**What this task involves**: Filter the records for "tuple" and keep each line that has it.

==== Entries shown

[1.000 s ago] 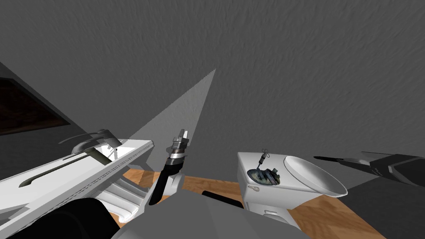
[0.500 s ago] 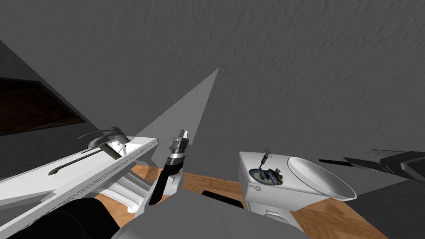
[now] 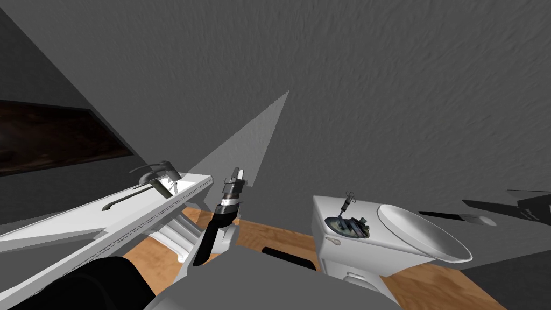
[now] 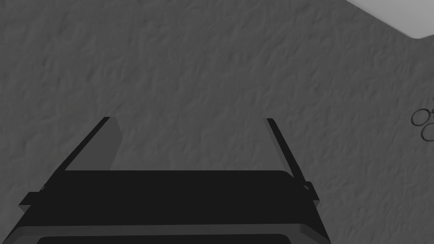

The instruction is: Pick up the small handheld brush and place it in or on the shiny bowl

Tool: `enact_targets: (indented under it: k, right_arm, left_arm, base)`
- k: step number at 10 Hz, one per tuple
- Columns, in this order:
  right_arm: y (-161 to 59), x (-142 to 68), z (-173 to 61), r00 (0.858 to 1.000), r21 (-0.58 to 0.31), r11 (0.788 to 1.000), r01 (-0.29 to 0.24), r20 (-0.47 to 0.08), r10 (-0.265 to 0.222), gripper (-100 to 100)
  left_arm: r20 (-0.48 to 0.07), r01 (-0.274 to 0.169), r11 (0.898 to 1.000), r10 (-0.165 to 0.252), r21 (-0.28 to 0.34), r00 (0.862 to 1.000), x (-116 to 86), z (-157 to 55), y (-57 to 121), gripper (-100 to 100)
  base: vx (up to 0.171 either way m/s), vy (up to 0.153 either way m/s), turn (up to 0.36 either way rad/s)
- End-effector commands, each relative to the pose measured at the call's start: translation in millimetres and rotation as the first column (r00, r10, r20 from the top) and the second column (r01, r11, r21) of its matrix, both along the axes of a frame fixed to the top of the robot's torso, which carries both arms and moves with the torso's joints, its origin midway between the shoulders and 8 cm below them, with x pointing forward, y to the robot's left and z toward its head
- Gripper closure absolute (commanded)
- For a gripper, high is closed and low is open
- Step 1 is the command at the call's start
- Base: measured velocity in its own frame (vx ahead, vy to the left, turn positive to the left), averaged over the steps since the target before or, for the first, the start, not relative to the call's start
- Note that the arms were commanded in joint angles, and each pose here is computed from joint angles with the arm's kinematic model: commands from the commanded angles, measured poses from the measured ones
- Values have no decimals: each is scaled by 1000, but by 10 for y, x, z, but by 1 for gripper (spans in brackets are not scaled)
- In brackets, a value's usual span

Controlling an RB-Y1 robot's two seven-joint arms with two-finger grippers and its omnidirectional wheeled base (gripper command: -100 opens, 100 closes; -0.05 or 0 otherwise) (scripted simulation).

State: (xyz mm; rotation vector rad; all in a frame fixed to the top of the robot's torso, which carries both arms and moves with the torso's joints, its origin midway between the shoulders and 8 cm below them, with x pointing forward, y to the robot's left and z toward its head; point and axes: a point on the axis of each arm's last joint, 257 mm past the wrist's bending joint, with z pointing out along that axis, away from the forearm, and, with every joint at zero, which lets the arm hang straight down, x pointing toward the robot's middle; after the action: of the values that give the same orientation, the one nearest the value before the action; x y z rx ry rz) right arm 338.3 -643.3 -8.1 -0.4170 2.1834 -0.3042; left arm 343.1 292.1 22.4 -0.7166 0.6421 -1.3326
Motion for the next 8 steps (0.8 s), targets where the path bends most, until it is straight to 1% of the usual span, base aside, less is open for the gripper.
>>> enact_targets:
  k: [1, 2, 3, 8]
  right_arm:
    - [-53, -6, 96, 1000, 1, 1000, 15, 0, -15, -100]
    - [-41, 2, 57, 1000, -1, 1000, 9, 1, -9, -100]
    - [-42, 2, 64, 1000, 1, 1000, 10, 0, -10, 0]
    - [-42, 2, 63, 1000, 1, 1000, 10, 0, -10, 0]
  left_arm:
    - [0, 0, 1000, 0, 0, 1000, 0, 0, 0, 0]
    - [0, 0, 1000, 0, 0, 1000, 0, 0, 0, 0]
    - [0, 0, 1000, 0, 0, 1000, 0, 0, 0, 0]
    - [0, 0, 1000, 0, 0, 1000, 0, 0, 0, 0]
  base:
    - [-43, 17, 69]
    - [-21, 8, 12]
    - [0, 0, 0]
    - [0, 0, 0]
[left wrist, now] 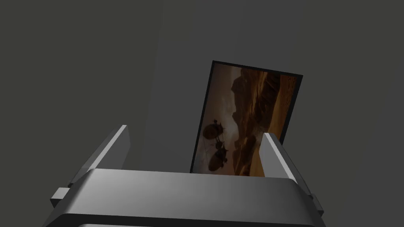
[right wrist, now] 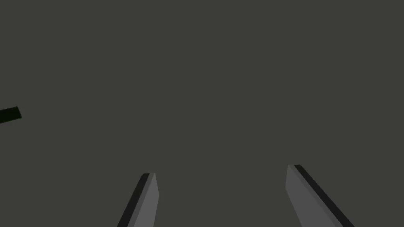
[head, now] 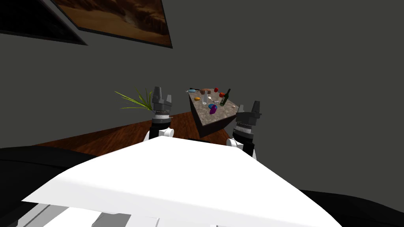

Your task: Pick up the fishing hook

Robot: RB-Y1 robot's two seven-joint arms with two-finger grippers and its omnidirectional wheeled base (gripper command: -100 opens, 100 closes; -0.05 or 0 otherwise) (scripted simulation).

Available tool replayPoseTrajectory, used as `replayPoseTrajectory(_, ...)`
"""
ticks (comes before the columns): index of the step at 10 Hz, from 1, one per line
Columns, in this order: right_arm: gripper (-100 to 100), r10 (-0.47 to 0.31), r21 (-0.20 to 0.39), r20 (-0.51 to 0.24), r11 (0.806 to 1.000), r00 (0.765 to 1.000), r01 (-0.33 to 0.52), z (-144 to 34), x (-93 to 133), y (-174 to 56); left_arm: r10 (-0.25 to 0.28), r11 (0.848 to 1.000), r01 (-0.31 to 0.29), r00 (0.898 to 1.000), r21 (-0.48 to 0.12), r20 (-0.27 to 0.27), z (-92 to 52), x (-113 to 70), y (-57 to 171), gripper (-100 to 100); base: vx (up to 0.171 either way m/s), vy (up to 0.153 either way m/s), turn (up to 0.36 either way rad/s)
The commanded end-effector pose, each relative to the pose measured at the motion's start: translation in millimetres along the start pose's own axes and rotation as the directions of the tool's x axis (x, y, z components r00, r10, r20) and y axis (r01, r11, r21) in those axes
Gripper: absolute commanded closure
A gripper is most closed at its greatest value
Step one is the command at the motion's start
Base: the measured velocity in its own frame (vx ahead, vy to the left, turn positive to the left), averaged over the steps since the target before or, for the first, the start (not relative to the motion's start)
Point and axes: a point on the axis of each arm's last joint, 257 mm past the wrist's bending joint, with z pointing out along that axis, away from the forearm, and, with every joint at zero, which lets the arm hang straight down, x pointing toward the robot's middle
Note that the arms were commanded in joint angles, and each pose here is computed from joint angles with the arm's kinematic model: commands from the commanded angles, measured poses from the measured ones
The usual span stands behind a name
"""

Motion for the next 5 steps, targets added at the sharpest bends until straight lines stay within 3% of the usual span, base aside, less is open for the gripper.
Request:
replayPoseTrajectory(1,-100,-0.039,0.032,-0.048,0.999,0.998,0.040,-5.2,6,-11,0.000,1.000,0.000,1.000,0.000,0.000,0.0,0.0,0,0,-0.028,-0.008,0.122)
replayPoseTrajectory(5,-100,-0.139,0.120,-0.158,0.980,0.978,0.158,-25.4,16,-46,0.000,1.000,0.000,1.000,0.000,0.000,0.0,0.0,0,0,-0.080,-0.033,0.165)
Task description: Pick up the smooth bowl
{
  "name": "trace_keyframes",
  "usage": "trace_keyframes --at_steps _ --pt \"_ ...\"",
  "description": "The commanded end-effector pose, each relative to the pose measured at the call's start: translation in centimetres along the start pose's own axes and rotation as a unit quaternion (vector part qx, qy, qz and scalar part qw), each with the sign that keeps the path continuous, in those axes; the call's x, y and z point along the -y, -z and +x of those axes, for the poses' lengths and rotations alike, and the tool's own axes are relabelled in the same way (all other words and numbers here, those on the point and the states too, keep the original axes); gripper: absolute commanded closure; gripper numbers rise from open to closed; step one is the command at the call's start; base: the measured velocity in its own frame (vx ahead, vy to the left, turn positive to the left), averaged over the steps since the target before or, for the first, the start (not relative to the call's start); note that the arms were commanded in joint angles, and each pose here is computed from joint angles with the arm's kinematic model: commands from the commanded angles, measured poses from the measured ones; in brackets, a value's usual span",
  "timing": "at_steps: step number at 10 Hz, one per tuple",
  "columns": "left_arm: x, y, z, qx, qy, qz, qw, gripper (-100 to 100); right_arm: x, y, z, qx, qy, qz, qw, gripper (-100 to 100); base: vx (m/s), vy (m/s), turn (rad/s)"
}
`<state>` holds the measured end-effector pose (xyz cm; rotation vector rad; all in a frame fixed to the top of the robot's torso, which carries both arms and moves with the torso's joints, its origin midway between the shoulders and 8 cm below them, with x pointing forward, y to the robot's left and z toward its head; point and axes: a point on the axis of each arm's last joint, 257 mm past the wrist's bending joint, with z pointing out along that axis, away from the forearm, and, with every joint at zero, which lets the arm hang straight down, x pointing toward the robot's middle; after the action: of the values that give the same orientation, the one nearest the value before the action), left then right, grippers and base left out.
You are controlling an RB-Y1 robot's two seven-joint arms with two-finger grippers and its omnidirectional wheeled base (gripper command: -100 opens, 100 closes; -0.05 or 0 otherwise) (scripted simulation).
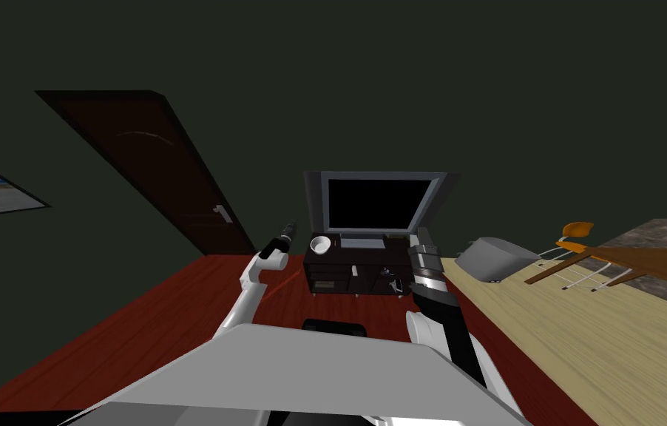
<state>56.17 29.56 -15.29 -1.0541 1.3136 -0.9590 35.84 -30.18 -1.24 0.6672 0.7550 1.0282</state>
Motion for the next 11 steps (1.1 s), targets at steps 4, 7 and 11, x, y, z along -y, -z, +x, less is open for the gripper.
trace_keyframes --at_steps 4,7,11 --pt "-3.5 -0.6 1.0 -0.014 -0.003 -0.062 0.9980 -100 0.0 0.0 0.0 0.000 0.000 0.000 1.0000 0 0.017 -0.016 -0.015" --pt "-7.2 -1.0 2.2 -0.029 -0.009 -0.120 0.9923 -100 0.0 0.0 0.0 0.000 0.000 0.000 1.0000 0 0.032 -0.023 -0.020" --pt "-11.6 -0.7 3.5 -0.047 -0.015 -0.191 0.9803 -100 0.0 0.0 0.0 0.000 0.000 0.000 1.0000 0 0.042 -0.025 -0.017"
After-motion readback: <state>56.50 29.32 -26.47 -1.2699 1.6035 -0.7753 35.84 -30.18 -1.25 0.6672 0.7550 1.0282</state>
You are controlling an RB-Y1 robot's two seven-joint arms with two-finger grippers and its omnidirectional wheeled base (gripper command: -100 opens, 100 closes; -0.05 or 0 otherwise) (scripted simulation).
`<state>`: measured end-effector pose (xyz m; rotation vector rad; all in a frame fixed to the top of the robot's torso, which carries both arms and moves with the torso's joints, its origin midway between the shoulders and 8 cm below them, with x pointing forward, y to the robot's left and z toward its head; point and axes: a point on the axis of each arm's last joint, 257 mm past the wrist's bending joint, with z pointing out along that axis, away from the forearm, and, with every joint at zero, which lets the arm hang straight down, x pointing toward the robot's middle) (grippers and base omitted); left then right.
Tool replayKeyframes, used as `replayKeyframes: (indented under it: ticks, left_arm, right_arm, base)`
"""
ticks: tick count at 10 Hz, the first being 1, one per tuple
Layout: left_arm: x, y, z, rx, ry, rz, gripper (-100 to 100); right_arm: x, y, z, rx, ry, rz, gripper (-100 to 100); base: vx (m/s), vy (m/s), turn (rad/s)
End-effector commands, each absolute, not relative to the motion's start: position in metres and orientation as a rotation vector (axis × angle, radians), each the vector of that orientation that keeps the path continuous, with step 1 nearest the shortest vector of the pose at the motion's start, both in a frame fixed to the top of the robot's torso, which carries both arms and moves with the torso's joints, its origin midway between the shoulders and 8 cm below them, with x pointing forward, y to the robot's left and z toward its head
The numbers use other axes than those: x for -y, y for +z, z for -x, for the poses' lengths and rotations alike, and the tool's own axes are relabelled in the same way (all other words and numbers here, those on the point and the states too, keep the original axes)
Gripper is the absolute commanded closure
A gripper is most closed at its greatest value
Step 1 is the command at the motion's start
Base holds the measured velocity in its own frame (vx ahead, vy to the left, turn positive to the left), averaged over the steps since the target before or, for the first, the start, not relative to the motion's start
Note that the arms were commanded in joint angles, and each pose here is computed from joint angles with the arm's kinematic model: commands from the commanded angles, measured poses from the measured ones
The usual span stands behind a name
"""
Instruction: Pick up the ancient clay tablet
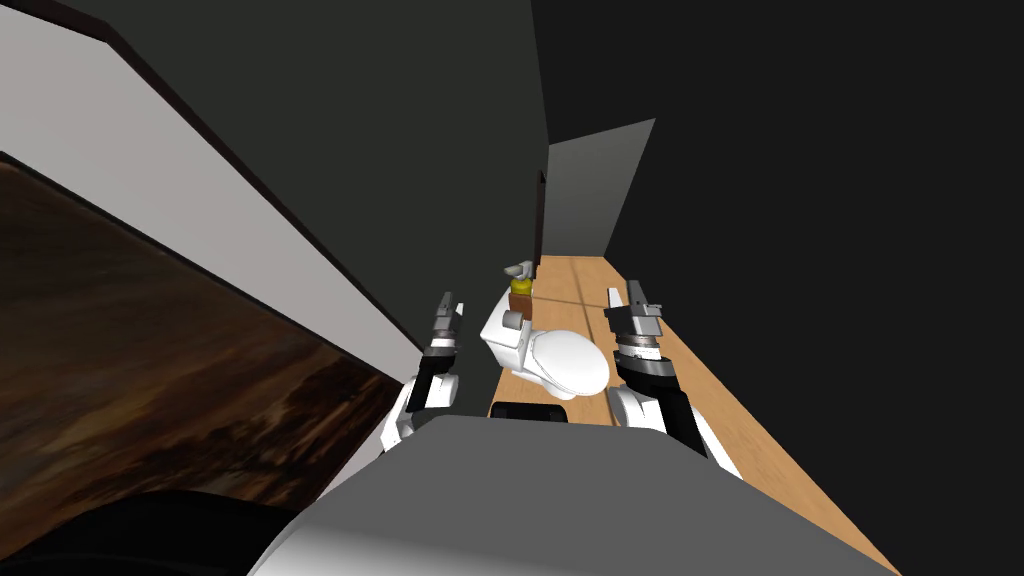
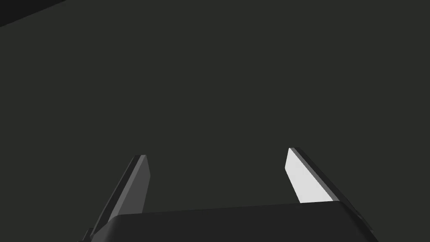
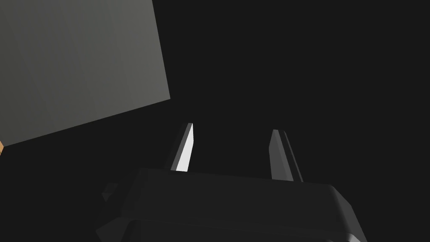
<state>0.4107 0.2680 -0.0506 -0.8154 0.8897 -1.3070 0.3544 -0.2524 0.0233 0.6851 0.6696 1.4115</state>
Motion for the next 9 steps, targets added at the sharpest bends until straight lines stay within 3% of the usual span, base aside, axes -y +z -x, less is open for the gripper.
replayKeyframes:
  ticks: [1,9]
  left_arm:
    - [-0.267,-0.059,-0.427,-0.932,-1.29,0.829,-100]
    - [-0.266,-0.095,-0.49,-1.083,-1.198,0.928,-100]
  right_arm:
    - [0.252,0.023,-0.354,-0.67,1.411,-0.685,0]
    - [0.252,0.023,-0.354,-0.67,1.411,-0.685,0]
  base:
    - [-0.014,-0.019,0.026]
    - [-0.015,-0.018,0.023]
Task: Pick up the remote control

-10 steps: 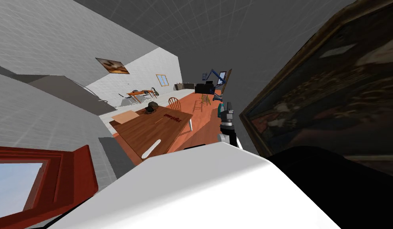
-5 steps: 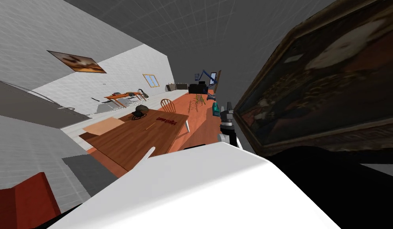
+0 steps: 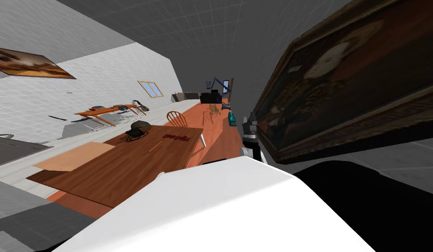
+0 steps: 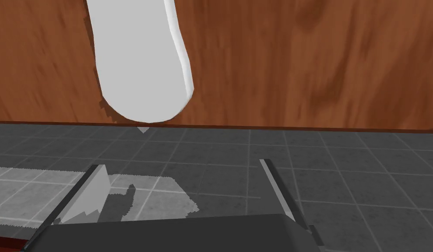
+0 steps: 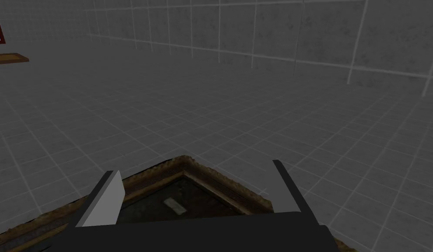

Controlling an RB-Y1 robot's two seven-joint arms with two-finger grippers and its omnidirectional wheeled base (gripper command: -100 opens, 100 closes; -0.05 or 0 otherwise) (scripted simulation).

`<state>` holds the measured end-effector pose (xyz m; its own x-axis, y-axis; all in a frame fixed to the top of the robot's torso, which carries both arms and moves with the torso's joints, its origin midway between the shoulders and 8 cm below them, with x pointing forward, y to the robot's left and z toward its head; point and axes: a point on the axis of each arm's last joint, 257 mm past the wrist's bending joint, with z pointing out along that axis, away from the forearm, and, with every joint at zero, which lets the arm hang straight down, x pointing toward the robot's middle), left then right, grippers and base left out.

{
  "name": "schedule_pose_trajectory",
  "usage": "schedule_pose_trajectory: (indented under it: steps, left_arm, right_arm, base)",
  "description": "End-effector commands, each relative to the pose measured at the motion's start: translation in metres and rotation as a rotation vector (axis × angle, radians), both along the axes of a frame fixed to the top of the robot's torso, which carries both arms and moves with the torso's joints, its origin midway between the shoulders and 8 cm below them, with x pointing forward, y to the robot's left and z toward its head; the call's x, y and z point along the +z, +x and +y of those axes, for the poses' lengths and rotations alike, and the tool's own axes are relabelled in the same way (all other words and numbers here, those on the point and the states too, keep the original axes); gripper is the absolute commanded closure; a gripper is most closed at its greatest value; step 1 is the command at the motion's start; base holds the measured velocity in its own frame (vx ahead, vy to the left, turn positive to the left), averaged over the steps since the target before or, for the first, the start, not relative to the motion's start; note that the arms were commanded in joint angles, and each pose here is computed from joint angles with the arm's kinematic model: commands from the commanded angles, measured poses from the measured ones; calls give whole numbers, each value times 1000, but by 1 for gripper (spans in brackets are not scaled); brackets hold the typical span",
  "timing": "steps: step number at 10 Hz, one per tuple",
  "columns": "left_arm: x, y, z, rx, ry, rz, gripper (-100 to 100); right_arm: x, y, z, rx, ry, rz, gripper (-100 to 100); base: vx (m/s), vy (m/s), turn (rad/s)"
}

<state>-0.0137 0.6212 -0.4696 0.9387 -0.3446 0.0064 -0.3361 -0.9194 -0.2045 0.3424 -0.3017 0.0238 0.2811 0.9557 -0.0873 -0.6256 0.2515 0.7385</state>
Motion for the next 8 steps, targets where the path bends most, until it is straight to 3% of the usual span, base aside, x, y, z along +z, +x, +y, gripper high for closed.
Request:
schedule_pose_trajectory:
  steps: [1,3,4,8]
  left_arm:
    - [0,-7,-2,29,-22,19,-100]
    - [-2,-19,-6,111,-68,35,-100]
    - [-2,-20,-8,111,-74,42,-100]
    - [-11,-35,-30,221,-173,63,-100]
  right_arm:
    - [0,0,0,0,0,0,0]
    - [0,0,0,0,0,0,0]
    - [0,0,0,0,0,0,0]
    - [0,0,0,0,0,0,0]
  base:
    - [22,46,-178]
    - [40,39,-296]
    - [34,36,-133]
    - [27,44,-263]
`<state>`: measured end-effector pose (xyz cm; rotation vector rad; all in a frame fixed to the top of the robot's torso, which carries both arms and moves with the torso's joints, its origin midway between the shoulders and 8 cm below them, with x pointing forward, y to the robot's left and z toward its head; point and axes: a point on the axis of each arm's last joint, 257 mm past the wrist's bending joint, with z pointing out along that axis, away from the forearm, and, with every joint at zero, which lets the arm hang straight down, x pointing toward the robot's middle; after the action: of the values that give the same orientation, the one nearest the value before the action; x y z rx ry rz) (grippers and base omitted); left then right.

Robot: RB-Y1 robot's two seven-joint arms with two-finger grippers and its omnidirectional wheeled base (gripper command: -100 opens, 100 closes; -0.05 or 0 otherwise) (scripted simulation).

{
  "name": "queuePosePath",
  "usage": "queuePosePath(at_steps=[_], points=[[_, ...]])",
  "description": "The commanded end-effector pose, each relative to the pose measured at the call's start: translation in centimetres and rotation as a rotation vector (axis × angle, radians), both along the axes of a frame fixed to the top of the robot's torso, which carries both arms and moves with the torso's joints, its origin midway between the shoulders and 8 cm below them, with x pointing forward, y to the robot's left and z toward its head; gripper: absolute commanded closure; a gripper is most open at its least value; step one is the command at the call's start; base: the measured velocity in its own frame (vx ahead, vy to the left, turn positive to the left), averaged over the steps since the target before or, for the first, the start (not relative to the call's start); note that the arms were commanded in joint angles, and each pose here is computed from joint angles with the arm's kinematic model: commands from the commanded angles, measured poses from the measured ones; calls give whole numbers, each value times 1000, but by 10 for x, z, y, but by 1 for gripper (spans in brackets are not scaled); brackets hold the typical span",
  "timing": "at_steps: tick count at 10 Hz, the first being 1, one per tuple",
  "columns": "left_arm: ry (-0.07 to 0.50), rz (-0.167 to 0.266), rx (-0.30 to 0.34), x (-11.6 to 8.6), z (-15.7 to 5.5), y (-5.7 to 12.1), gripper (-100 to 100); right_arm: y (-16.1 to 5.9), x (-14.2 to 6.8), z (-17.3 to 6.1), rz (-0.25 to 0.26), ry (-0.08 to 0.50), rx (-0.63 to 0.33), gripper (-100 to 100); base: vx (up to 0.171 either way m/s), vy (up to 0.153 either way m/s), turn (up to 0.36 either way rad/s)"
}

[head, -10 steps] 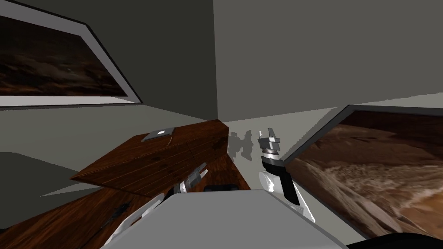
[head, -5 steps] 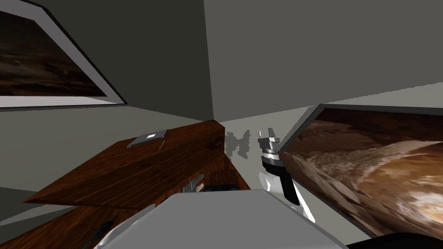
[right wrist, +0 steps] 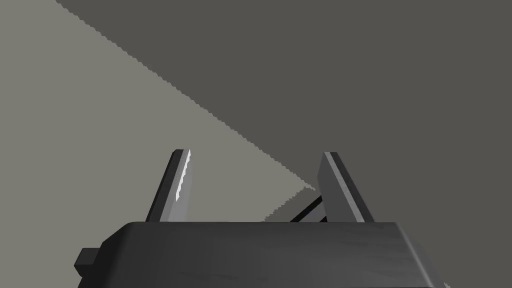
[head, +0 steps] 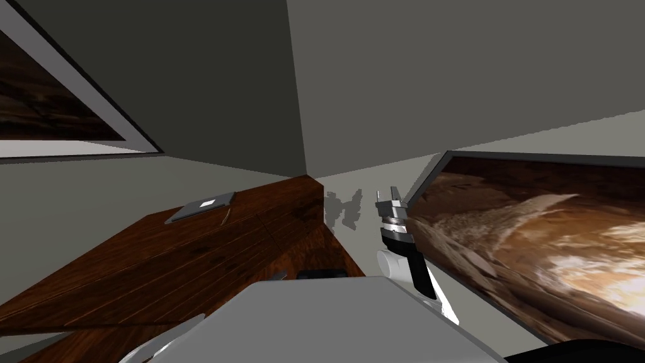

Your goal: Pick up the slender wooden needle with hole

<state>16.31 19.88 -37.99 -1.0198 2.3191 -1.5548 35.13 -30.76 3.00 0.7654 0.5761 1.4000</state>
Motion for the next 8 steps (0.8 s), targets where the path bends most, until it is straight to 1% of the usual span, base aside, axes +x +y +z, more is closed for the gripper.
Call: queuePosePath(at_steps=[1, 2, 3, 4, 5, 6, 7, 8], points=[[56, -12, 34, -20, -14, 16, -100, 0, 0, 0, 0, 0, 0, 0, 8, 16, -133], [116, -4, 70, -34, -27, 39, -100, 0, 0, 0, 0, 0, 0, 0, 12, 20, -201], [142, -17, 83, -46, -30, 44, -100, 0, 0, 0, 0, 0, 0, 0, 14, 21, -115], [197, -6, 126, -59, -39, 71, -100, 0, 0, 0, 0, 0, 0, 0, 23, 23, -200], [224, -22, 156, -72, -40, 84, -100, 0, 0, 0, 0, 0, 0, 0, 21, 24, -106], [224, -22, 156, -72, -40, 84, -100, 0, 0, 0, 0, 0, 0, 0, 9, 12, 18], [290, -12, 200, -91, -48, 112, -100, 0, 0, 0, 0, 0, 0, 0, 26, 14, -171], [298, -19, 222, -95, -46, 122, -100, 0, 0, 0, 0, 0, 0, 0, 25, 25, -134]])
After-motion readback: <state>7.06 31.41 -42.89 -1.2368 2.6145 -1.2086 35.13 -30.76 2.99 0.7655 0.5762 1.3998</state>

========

**Solved problem**:
- k: step number at 10 Hz, one per tuple
  "timing": "at_steps: step number at 10 Hz, one per tuple",
ticks: tick count at 10 Hz, the first being 1, one per tuple
  "timing": "steps: step number at 10 Hz, one per tuple",
  "timing": "at_steps: tick count at 10 Hz, the first being 1, one per tuple",

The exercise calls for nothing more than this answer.